Kemungkinan dia ingin menyiratkan bahwa petualang tidaklah seharusnya bergantung pada perangkap saja. Respon Goblin Slayer—“Tentu saja”—tampak merujuk pada sesuatu yang benar-benar berbeda. “Pertanyaan pentingnya adalah bagaimana kita melelahkan mereka di saat mereka mencapai musuh tapi juga membuatnya mustahil bagi mereka untuk melarikan diri. Akan percuma kalau mereka dapat melarikan diri.” Telinga lancip High Elf Archer melemas dan semakin melemas dengan setiap ucapan Goblin Slayer.

Priestess sejujurnya merasa telinga elf yang semakin melemas ke bawah itu cukup imut. Iya sih, keseluruhan hal ini sedikit jahat memang… tapi ini dapat berpotensi untuk bermanfaat, dan dia merasa tidak ada ruginya untuk mendengarkan Goblin Slayer.

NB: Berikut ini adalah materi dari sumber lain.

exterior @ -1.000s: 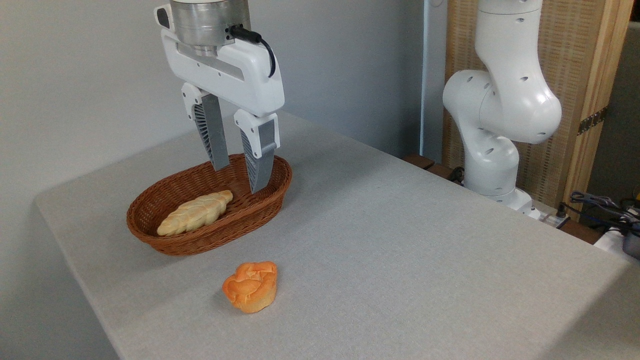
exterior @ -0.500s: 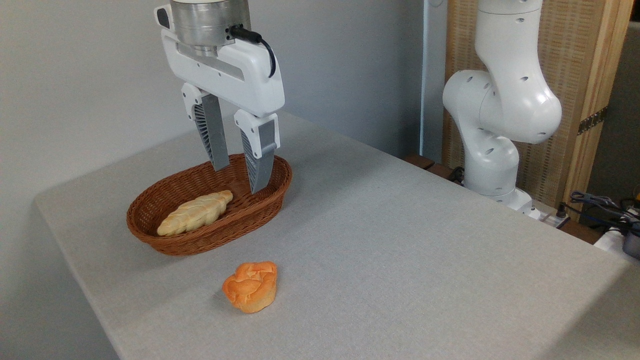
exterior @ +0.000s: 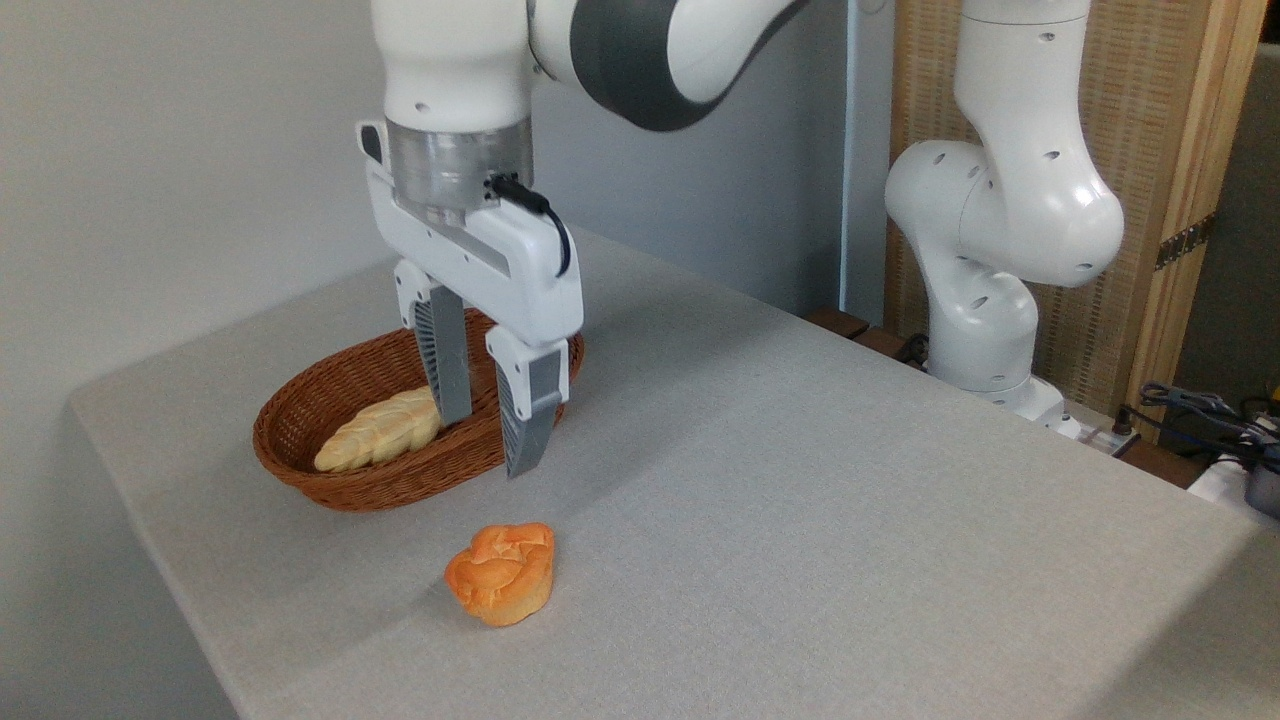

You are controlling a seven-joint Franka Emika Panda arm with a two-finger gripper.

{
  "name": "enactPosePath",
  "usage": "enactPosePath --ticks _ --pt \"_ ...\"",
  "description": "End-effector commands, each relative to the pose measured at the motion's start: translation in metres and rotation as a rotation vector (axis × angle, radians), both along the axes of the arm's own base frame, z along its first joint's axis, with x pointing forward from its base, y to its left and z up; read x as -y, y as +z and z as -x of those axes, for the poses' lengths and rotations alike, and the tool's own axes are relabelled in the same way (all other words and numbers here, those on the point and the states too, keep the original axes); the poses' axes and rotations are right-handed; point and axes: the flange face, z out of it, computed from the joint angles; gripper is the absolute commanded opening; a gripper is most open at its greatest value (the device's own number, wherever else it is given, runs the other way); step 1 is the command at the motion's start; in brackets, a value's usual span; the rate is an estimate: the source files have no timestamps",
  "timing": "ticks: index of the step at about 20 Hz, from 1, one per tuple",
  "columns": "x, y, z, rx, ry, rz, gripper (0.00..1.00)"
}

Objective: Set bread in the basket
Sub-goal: 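Lower the gripper onto the orange roll and close on it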

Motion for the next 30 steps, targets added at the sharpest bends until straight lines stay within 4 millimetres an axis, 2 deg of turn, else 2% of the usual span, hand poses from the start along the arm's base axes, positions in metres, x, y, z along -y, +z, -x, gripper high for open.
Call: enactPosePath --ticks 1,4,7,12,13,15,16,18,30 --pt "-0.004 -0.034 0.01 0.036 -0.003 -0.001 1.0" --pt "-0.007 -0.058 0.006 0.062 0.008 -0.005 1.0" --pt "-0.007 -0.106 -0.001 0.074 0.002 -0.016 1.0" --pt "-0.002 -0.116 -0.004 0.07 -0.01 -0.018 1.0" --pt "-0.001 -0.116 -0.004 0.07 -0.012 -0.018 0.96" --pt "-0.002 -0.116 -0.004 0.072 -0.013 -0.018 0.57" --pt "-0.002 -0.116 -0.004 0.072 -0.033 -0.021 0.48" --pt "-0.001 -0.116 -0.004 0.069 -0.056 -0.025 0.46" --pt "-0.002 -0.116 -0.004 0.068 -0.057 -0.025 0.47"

“Serangan beruntun sederhana mungkin juga akan efektif,” dia melanjutkan. “Nggak seperti perangkap, mereka mungkin akan terus berusaha menguatkan diri mereka di dalam kelelahan sederhana. Dan ketika mereka semakin masuk ke dalam—“

“Um, apa aku boleh mengatakan sesuatu?” Gadis Guild bertanya, dengan ragu mengangkat tangannya dan menyela pembelajaran ini. Dia tampak tidak yakin pada dirinya sendiri namun juga tampak serius, dia benar-benar ingin mereka memahami apa yang dirinya akan tawarkan. “Aku berharap calon petualang kita akan pergi dari pengalaman ini dengan pikiran, ‘Tadi itu sulit dan mengerikan tapi asik juga.’ Akan tetapi jika mengenai ‘mengajari’ mereka tentang luka, trauma, atau penghinaan…” Gadis Guild melanjutkan sebelum menyimpulkan. “Aku lebih ingin kita tidak mengambil jalan itu.”

“Hrm…”

“Aku lebih berpikir sesuatu yang sedikit, kamu tahu…lembut. Halus. Bimbingan orang tua.”

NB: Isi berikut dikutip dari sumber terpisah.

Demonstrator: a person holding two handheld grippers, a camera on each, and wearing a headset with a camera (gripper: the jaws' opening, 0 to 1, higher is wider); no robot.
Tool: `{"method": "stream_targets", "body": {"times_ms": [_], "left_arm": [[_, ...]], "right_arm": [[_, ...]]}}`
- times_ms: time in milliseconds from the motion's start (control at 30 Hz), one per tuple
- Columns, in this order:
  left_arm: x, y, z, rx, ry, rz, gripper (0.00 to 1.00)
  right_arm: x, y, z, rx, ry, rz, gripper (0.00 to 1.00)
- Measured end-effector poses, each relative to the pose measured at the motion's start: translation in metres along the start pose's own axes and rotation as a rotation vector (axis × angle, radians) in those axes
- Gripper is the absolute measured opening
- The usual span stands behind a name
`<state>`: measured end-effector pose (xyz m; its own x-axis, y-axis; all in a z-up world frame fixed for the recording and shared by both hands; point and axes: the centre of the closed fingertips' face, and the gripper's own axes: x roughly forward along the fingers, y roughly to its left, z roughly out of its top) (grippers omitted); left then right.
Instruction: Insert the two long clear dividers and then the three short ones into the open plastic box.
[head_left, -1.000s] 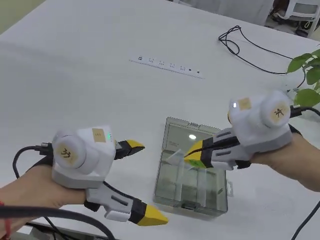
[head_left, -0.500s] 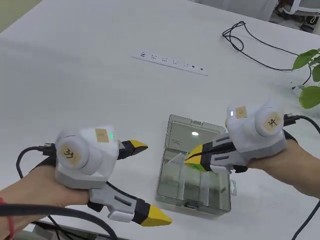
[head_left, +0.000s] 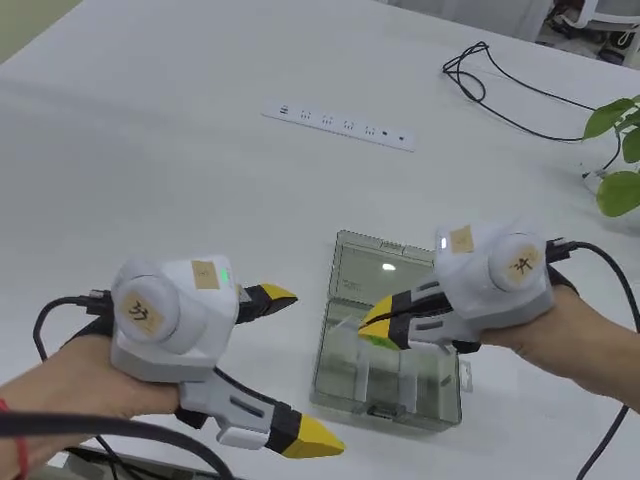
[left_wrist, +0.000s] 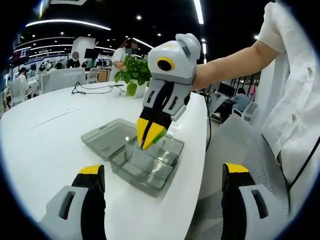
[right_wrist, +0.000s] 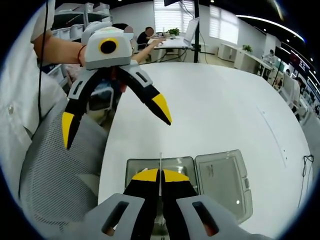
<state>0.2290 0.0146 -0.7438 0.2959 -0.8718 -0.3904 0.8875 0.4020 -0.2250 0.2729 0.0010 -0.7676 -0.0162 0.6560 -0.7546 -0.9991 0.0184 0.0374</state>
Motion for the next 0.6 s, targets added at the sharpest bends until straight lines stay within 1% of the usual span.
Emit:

Goblin Slayer mendengus pelan, kemudian terdiam cukup lama. Di ingatannya, dia terperangkap di dasar pilar lelehan air, masternya melemparkan bola salju penuh dengan batu kepadanya seraya tertawa. Itu cukup awal di dalam latihannya, jadi tidak di ragukan bahwa masternya pasti bermurah hati kepadanya.

Dengan kata lain, dia berpikir, aku nggak akan di bolehkan untuk mengikat mereka dan melemparkan bola salju beku pada mereka.

Dia menganggukkan kepala berhelmnya. “Kalau begitu, akan ku pertimbangkan.”

“Tolong.” Gadis Guild menunduk kepada mereka, lebih rendah dari apa yang biasanya di lakukan seorang bangsawan. Dengan petualang lainnya—Spearman, sebagai contoh—akanlah cukup untuk memastikan upaya pantang mundur yang mutlak.

“Ya. Itu saja untuk perangkap… Berikutnya monster.” Namun dia adalah Goblin Slayer, dan jawaban sedikit lebih terperinci dari biasanya. “Bagaimana dengan goblin?”